GIVEN DATA:
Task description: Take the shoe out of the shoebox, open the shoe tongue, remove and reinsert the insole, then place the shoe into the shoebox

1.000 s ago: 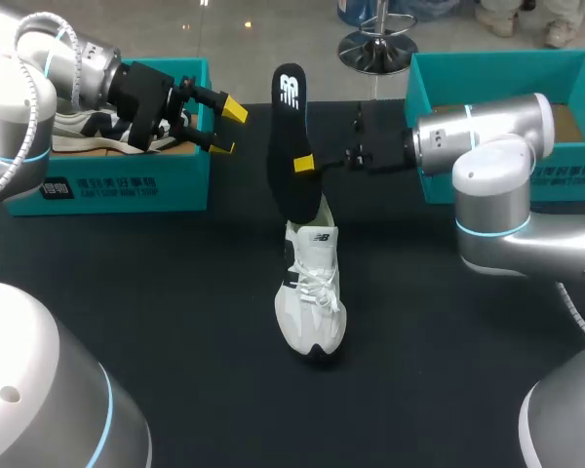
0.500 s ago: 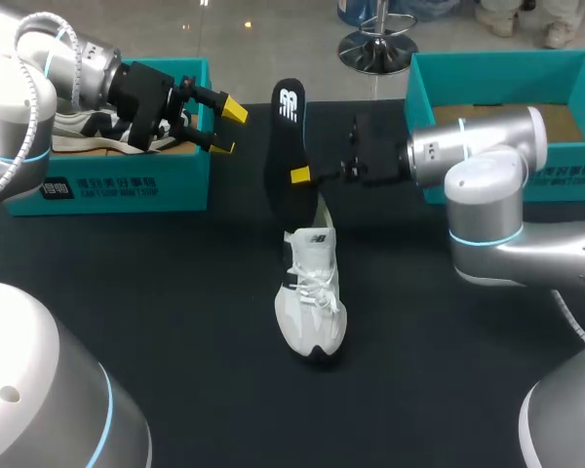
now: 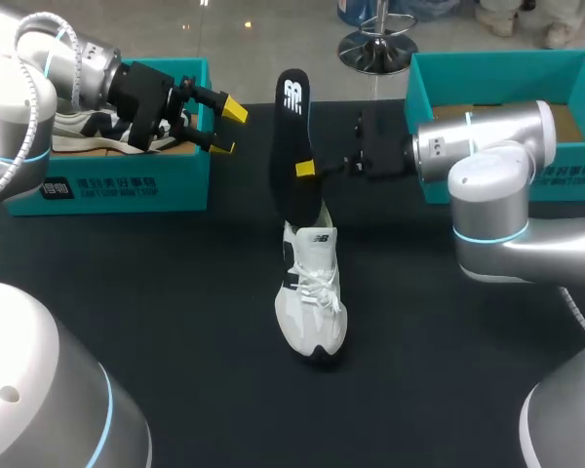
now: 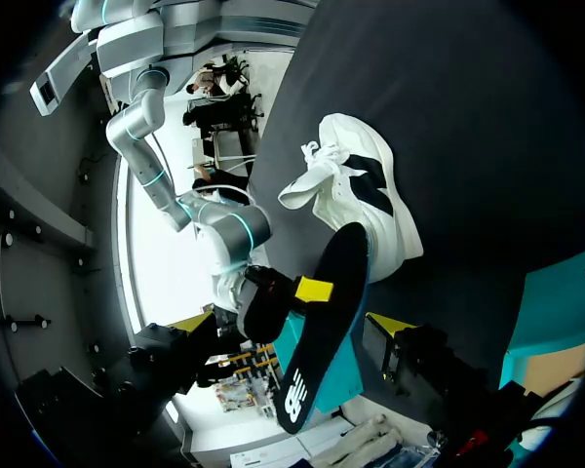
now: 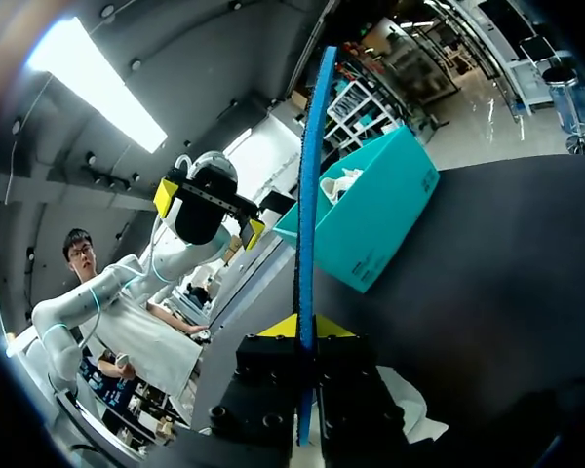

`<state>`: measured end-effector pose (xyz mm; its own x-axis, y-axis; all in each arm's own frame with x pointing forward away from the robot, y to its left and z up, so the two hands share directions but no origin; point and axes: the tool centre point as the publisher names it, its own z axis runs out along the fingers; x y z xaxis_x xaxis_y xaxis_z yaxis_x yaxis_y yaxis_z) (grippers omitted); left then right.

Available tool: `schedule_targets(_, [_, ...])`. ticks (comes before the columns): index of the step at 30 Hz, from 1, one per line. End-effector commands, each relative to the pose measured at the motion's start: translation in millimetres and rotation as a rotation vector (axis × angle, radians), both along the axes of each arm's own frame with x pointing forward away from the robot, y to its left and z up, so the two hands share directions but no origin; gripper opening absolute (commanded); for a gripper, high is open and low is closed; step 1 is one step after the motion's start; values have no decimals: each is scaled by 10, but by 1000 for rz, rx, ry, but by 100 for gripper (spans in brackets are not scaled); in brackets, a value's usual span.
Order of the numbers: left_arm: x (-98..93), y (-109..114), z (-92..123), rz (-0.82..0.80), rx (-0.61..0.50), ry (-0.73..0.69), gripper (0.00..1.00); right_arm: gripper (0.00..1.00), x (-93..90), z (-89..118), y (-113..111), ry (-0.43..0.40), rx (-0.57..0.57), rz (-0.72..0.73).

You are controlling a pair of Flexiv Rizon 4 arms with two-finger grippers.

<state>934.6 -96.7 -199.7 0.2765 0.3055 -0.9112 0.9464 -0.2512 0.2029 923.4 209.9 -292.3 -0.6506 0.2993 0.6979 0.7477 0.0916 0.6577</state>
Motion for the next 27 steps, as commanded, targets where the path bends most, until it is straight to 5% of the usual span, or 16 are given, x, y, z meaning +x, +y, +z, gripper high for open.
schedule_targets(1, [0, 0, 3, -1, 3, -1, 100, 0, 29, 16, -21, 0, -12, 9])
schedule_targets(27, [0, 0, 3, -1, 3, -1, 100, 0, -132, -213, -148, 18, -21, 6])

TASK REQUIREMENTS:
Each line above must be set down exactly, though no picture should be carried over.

ANSWER TO THIS EXERCISE:
Task description: Take the shoe out of the shoebox, open the shoe tongue, remove and reinsert the insole, then place the shoe into the shoebox

1.000 s ago: 
0.500 s ago: 
now: 
now: 
now: 

`<state>`: measured end-effector pose (xyz mm; its own x-axis, y-axis; all in each arm's own frame with x pointing forward away from the robot, y to its left and z up, so the two hands share directions but no origin; point and axes: the tool centre point as the publisher names it, its own z axis runs out along the fingers; x y z xaxis_x xaxis_y xaxis_z yaxis_x yaxis_y yaxis_z) (grippers omitted); left then right.

Available tool: `schedule_targets(_, [_, ...])`. ticks (comes before the columns): index of the step at 30 Hz, from 1, one per line. End-effector commands, each relative to the pose measured at the motion's start: translation in millimetres and rotation as a rotation vector (axis × angle, radians), both along the axes of each arm's own frame with x pointing forward away from the robot, y to its left and z up, so the two hands share directions but no origin; gripper opening absolute (commanded); for a gripper, high is open and low is closed; step 1 is one step after the motion's start; values have no decimals: each is scaled by 10, but by 1000 for rz, rx, ry, but by 100 for gripper (spans in brackets are not scaled); in brackets, a value's usual span.
Order of the numbers: left_arm: x (-98..93), y (-109..114), z (-92..123), rz (-0.82..0.80), rx (-0.61..0.50), ry (-0.73..0.69), gripper (0.00..1.00); right_arm: gripper (0.00..1.00), x (-93..90), z (-89..118), y (-113..111), ry (-0.43..0.40), rx (-0.57..0.57), rz (-0.72..0.73).

You are controlling a pair of Flexiv Rizon 4 arms with two-finger grippers.

<state>934.6 -96.7 -199.7 0.2765 0.3055 -0.9112 0.9464 -0.2512 0.2029 923.4 209.9 -292.3 -0.6506 0.2993 0.6979 0.7477 0.0916 0.6577</state>
Motion for the next 27 steps, as commanded, targets where the path bends most, until it is straight to 5% of the usual span, or 16 are given, x, y, z meaning +x, +y, +z, gripper high for open.
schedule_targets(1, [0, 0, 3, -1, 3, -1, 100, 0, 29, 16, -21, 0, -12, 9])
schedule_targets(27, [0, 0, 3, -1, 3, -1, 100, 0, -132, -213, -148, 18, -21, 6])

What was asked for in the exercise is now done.